What the task requires> Give back the listing in full and exactly, leaving out the images.

Information supplied>

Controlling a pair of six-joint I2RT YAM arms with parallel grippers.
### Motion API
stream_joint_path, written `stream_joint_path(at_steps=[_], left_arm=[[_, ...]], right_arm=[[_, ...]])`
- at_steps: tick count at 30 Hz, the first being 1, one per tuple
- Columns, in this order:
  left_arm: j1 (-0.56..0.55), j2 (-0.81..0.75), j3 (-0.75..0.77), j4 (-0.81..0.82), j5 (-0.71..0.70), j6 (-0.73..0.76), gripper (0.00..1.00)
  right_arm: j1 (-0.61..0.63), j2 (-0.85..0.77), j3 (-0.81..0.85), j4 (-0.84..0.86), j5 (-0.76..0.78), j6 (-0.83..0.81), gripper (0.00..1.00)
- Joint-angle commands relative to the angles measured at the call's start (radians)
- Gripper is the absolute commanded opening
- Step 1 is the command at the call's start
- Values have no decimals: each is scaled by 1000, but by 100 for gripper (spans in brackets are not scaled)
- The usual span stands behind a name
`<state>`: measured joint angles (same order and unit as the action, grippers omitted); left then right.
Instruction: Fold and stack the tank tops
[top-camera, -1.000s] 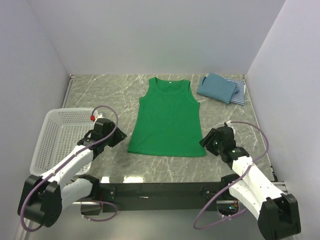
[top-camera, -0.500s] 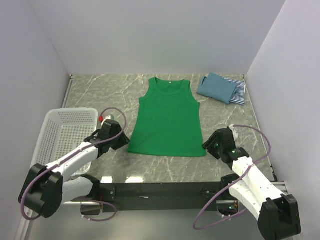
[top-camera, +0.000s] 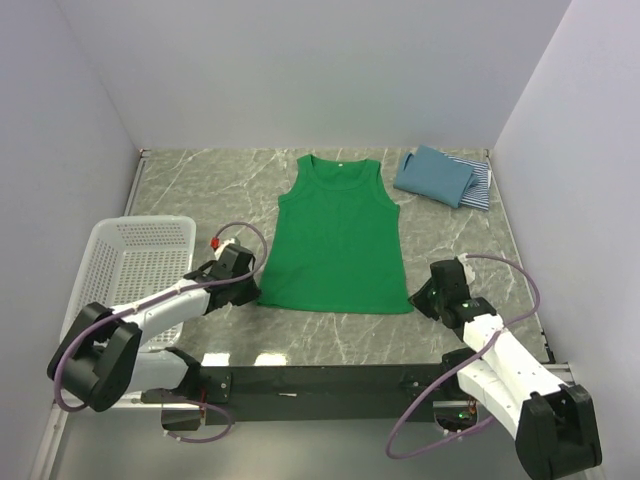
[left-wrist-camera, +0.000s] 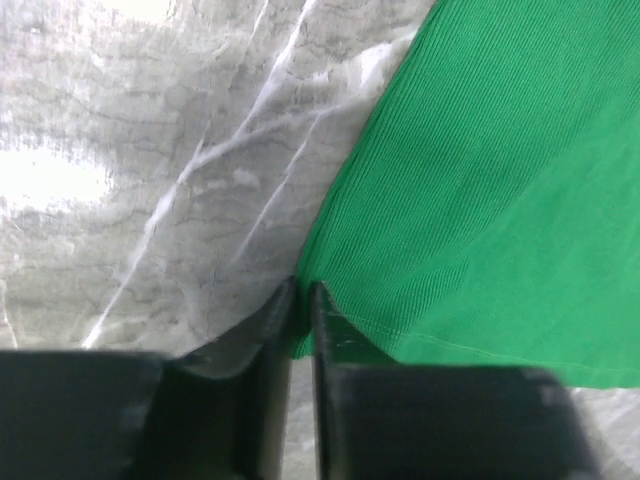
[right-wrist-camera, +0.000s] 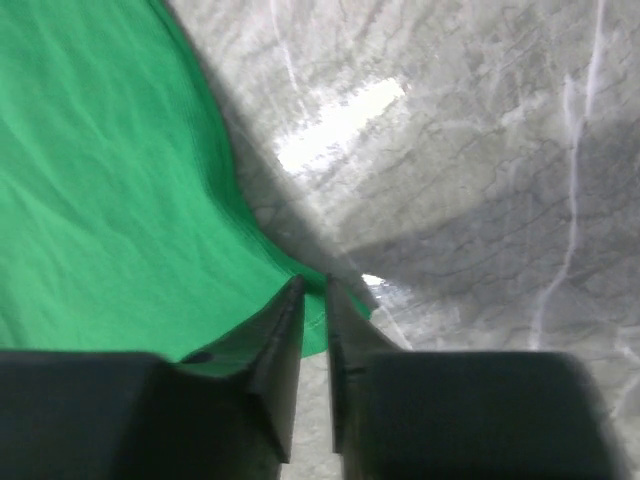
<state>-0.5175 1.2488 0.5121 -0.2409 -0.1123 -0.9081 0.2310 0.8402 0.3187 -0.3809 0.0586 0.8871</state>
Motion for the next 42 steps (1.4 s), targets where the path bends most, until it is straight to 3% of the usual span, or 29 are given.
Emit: stream_joint_path(at_steps=[1, 4, 14, 18, 20, 24, 26, 28, 30, 32, 38, 41, 42], left_arm=[[-15, 9, -4, 26, -36, -5, 15], [-24, -11, -18, 31, -27, -11, 0], [-105, -158, -93, -26, -36, -101, 1], [-153, -258, -174, -46, -21, -169, 1], [-203, -316, -202, -49, -18, -225, 1], [-305, -374, -233, -72, -26, -297, 0], [-357, -396, -219, -115, -33, -299, 1], [-392, -417, -190, -153, -56, -288, 6], [-400, -433, -152, -221, -79, -281, 27], [-401, -459, -94, -314, -125, -285, 45], [-377, -508, 109, -489, -328, -289, 59], [-215, -460, 192, -466, -258, -163, 59], [-82, -448, 203, -442, -213, -119, 58]], right_arm=[[-2, -33, -4, 11, -2, 10, 7], [-4, -53, 20, -32, 7, -3, 0], [-1, -154, 146, -200, 17, -115, 0], [34, -144, 117, -145, -55, -109, 0], [132, -121, 123, -116, -54, -93, 0], [415, 14, 215, -116, 124, -5, 1], [482, 74, 278, -110, 161, 9, 2], [586, 149, 331, -87, 184, 18, 9], [658, 219, 370, -69, 219, 32, 22], [743, 296, 433, -40, 227, 32, 29], [935, 549, 620, 14, 250, 29, 29], [1008, 693, 730, 10, 257, 27, 28], [1022, 726, 755, 7, 257, 27, 27]])
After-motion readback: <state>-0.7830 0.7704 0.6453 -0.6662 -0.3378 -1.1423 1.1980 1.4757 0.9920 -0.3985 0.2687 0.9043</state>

Solution for this exercise>
Controlling a pair of six-joint I2RT YAM arms with parallel grippers.
### Motion API
stream_joint_path, written `stream_joint_path(at_steps=[_], left_arm=[[_, ...]], right_arm=[[_, ...]])`
- at_steps: tick count at 30 Hz, the first being 1, one per tuple
- Columns, in this order:
  left_arm: j1 (-0.56..0.55), j2 (-0.81..0.75), j3 (-0.75..0.77), j4 (-0.81..0.82), j5 (-0.71..0.70), j6 (-0.73..0.76), gripper (0.00..1.00)
  right_arm: j1 (-0.61..0.63), j2 (-0.85..0.77), j3 (-0.81..0.85), j4 (-0.84..0.86), j5 (-0.76..0.78), j6 (-0.83..0.81), gripper (0.00..1.00)
- Joint-angle commands relative to the angles measured at the call's start (radians)
- Gripper is the absolute commanded opening
- Step 1 is the command at the call's start
- Values have no decimals: each is scaled by 1000, but by 100 for gripper (spans in brackets are not scaled)
- The usual span stands behind a name
`<state>`: measured joint angles (same order and unit as the action, grippers omitted); left then right.
Instruction: Fold and stack the tank tops
[top-camera, -1.000s] 
[top-camera, -0.500s] 
[top-camera, +0.000s] 
[left-wrist-camera, +0.000s] 
[right-wrist-camera, +0.000s] 
<state>-0.5175 1.2488 0.5121 -0.2409 -0.1123 -0.9081 0.2310 0.8402 0.3187 -0.3809 0.0586 0.8871</state>
Motion for the next 42 steps (1.4 s), targets where the path bends most, until it is straight to 3% of the usual span, or 29 are given.
Emit: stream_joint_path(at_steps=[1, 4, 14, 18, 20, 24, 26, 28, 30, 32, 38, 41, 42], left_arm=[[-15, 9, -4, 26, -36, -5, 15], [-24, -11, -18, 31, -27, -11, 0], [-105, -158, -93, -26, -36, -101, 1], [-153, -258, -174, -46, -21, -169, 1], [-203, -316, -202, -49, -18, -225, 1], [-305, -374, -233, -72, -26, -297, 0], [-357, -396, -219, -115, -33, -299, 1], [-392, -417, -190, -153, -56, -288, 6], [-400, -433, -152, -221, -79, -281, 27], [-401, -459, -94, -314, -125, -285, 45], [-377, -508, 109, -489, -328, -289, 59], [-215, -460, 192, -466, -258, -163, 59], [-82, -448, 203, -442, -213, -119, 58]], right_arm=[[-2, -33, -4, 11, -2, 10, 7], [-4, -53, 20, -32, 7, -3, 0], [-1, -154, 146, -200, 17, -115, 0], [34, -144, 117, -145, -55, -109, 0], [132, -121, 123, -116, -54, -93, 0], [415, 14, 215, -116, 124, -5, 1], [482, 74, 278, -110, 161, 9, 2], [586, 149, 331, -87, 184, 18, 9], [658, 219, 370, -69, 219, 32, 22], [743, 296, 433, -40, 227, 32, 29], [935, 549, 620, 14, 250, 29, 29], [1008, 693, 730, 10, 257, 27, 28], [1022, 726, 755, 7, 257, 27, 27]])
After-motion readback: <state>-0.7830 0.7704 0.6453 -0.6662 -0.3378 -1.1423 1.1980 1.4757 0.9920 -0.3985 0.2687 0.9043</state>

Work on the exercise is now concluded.